## Your task
Print the data that follows exactly.
====== Data for this task ======
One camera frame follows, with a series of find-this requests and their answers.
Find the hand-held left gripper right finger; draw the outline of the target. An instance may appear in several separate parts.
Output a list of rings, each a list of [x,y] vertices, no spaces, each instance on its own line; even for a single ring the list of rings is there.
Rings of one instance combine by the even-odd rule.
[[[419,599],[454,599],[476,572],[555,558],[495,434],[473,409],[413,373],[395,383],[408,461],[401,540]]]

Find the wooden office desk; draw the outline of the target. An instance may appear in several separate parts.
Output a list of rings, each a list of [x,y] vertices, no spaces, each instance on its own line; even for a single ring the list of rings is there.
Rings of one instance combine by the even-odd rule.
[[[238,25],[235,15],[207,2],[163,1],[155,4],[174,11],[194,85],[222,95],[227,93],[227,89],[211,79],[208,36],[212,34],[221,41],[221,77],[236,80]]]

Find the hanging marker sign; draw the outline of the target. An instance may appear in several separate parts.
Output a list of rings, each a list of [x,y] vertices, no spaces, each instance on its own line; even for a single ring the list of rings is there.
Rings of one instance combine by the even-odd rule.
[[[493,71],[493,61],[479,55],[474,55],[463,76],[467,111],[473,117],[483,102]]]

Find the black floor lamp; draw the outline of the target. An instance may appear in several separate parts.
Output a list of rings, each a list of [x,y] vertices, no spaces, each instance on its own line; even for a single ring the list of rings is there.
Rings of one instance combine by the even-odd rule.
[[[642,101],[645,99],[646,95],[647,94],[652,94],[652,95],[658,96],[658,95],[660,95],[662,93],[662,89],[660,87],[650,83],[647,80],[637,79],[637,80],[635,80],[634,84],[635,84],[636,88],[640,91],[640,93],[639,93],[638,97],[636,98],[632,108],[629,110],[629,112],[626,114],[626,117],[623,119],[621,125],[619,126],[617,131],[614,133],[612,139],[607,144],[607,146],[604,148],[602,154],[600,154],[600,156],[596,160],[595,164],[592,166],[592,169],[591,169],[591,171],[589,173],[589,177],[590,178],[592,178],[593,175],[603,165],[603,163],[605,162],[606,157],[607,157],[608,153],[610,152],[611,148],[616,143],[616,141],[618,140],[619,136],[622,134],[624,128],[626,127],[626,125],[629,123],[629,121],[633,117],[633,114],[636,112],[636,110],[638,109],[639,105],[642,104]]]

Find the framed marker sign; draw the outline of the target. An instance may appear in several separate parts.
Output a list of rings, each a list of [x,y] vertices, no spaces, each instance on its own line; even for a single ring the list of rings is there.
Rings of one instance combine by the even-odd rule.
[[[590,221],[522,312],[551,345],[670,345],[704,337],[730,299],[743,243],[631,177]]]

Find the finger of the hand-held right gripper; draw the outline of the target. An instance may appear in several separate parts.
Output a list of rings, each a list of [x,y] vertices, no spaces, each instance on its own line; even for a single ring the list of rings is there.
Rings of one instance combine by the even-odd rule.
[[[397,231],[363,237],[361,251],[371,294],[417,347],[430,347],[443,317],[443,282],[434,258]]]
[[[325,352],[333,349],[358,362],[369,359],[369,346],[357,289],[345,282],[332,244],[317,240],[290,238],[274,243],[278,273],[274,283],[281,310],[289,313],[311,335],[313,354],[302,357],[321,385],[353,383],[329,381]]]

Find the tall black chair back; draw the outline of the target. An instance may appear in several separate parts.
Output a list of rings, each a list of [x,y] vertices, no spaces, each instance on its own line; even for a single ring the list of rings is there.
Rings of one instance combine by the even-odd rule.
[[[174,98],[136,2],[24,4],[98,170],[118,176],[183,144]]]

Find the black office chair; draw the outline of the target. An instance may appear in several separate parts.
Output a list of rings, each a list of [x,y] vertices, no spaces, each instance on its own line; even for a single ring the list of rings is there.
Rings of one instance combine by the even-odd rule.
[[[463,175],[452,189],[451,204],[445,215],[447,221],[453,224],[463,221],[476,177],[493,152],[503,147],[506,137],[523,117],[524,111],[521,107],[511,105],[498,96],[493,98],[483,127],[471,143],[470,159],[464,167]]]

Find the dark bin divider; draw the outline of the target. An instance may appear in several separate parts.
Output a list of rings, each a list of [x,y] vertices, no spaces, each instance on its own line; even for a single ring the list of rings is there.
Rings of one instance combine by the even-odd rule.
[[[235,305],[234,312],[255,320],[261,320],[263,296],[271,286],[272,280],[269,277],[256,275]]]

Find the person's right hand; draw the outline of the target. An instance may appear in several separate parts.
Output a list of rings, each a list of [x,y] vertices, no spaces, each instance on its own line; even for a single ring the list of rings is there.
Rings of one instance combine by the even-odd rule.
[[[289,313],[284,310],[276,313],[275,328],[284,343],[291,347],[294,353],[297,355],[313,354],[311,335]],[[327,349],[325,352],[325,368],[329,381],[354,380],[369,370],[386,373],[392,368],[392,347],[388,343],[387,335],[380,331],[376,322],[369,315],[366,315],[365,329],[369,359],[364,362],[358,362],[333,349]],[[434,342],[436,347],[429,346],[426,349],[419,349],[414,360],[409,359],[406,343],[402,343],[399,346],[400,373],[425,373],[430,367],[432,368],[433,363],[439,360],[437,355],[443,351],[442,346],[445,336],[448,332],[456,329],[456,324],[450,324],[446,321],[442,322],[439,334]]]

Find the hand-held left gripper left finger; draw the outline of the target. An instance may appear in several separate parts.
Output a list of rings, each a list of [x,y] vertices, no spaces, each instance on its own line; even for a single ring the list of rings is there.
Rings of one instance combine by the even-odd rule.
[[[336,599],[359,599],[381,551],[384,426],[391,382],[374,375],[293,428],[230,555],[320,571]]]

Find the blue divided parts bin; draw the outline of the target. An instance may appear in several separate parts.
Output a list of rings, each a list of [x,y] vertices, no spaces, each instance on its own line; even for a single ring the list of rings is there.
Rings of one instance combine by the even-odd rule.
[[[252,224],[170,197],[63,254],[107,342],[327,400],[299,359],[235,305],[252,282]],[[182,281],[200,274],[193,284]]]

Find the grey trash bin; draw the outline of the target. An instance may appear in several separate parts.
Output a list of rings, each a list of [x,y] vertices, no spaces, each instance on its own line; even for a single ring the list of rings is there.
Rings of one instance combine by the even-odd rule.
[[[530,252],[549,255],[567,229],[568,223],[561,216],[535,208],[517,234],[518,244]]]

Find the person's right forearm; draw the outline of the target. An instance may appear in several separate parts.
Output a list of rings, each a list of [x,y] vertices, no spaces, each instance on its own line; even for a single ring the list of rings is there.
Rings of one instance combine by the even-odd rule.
======
## Reply to the exercise
One camera frame follows, with a series of find-this requests and their answers.
Find the hand-held left gripper right finger; draw the outline of the target. An instance may appear in several separate parts.
Output a list of rings, each a list of [x,y] vertices, no spaces, each instance on its own line; even for a single ring the list of rings is there.
Rings of one instance combine by the even-odd rule.
[[[419,599],[454,599],[476,572],[555,558],[495,434],[473,409],[413,373],[395,383],[408,461],[401,540]]]

Find the wooden office desk; draw the outline of the target. An instance may appear in several separate parts.
Output a list of rings, each a list of [x,y] vertices, no spaces, each instance on its own line; even for a single ring the list of rings is there.
Rings of one instance combine by the even-odd rule.
[[[238,25],[235,15],[207,2],[163,1],[155,4],[174,11],[194,85],[222,95],[227,93],[227,89],[211,79],[208,36],[212,34],[221,41],[221,77],[236,80]]]

Find the hanging marker sign; draw the outline of the target. An instance may appear in several separate parts.
Output a list of rings, each a list of [x,y] vertices, no spaces, each instance on its own line; even for a single ring the list of rings is there.
Rings of one instance combine by the even-odd rule.
[[[493,71],[493,61],[479,55],[474,55],[463,76],[467,111],[473,117],[483,102]]]

Find the black floor lamp; draw the outline of the target. An instance may appear in several separate parts.
Output a list of rings, each a list of [x,y] vertices, no spaces, each instance on its own line; even for a single ring the list of rings is there.
Rings of one instance combine by the even-odd rule.
[[[642,101],[645,99],[646,95],[647,94],[652,94],[652,95],[658,96],[658,95],[660,95],[662,93],[662,89],[660,87],[650,83],[647,80],[637,79],[637,80],[635,80],[634,84],[635,84],[636,88],[640,91],[640,93],[639,93],[638,97],[636,98],[632,108],[629,110],[629,112],[626,114],[626,117],[623,119],[621,125],[619,126],[617,131],[614,133],[612,139],[607,144],[607,146],[604,148],[602,154],[600,154],[600,156],[596,160],[595,164],[592,166],[592,169],[591,169],[591,171],[589,173],[589,177],[590,178],[592,178],[593,175],[603,165],[603,163],[605,162],[606,157],[607,157],[608,153],[610,152],[611,148],[616,143],[616,141],[618,140],[619,136],[622,134],[624,128],[626,127],[626,125],[629,123],[629,121],[633,117],[633,114],[636,112],[636,110],[638,109],[639,105],[642,104]]]

Find the framed marker sign; draw the outline of the target. An instance may appear in several separate parts.
Output a list of rings, each a list of [x,y] vertices, no spaces, each instance on its own line; even for a single ring the list of rings is there.
Rings of one instance combine by the even-odd rule.
[[[590,221],[522,312],[551,345],[670,345],[704,337],[730,299],[743,243],[631,177]]]

Find the finger of the hand-held right gripper; draw the outline of the target. An instance may appear in several separate parts.
Output a list of rings, each a list of [x,y] vertices, no spaces, each instance on its own line; even for a single ring the list of rings is there.
Rings of one instance combine by the even-odd rule.
[[[397,231],[363,237],[361,251],[371,294],[417,347],[430,347],[443,317],[443,282],[434,258]]]
[[[325,352],[333,349],[358,362],[369,359],[369,346],[357,289],[345,282],[332,244],[317,240],[290,238],[274,243],[278,273],[274,283],[281,310],[289,313],[311,335],[313,354],[302,357],[321,385],[353,383],[329,381]]]

Find the tall black chair back; draw the outline of the target. An instance may appear in several separate parts.
Output a list of rings, each a list of [x,y] vertices, no spaces, each instance on its own line; even for a single ring the list of rings is there.
Rings of one instance combine by the even-odd rule.
[[[174,98],[136,2],[24,4],[98,170],[118,176],[183,144]]]

Find the black office chair; draw the outline of the target. An instance may appear in several separate parts.
Output a list of rings, each a list of [x,y] vertices, no spaces, each instance on its own line; even for a single ring the list of rings is there.
Rings of one instance combine by the even-odd rule.
[[[463,175],[452,189],[451,204],[445,215],[447,221],[453,224],[463,221],[476,177],[493,152],[503,147],[506,137],[523,117],[524,111],[521,107],[511,105],[498,96],[493,98],[483,127],[471,143],[470,159],[464,167]]]

Find the dark bin divider; draw the outline of the target. An instance may appear in several separate parts.
Output a list of rings, each a list of [x,y] vertices, no spaces, each instance on its own line; even for a single ring the list of rings is there.
Rings of one instance combine by the even-odd rule.
[[[235,305],[234,312],[255,320],[261,320],[263,296],[271,286],[272,280],[269,277],[256,275]]]

Find the person's right hand; draw the outline of the target. An instance may appear in several separate parts.
Output a list of rings, each a list of [x,y] vertices, no spaces, each instance on its own line; even for a single ring the list of rings is there.
Rings of one instance combine by the even-odd rule.
[[[289,313],[284,310],[276,313],[275,328],[284,343],[291,347],[294,353],[297,355],[313,354],[311,335]],[[327,349],[325,352],[325,368],[329,381],[354,380],[369,370],[386,373],[392,368],[392,347],[388,343],[387,335],[380,331],[376,322],[369,315],[366,315],[365,329],[369,359],[364,362],[358,362],[333,349]],[[434,342],[436,347],[429,346],[426,349],[419,349],[414,360],[409,359],[406,343],[402,343],[399,346],[400,373],[425,373],[430,367],[432,368],[433,363],[439,360],[437,355],[443,351],[442,346],[445,336],[448,332],[456,329],[456,324],[450,324],[446,321],[442,322],[439,334]]]

Find the hand-held left gripper left finger; draw the outline of the target. An instance may appear in several separate parts.
Output a list of rings, each a list of [x,y] vertices, no spaces, each instance on its own line; even for a single ring the list of rings is there.
Rings of one instance combine by the even-odd rule.
[[[336,599],[359,599],[381,551],[384,426],[391,382],[374,375],[293,428],[230,555],[320,571]]]

Find the blue divided parts bin; draw the outline of the target. An instance may appear in several separate parts.
Output a list of rings, each a list of [x,y] vertices, no spaces, each instance on its own line; even for a single ring the list of rings is there.
Rings of one instance combine by the even-odd rule.
[[[252,224],[170,197],[63,254],[107,342],[327,400],[299,359],[235,305],[252,282]],[[182,281],[200,274],[193,284]]]

Find the grey trash bin; draw the outline of the target. An instance may appear in several separate parts.
Output a list of rings, each a list of [x,y] vertices, no spaces, each instance on its own line; even for a single ring the list of rings is there.
Rings of one instance combine by the even-odd rule.
[[[530,252],[549,255],[567,229],[568,223],[561,216],[535,208],[517,234],[518,244]]]

Find the person's right forearm; draw the outline of the target. An instance may appear in several separate parts.
Output a list of rings, each a list of [x,y] vertices, no spaces, each instance on its own line; even for a single ring the list of rings is there.
Rings of one instance combine by the even-odd rule.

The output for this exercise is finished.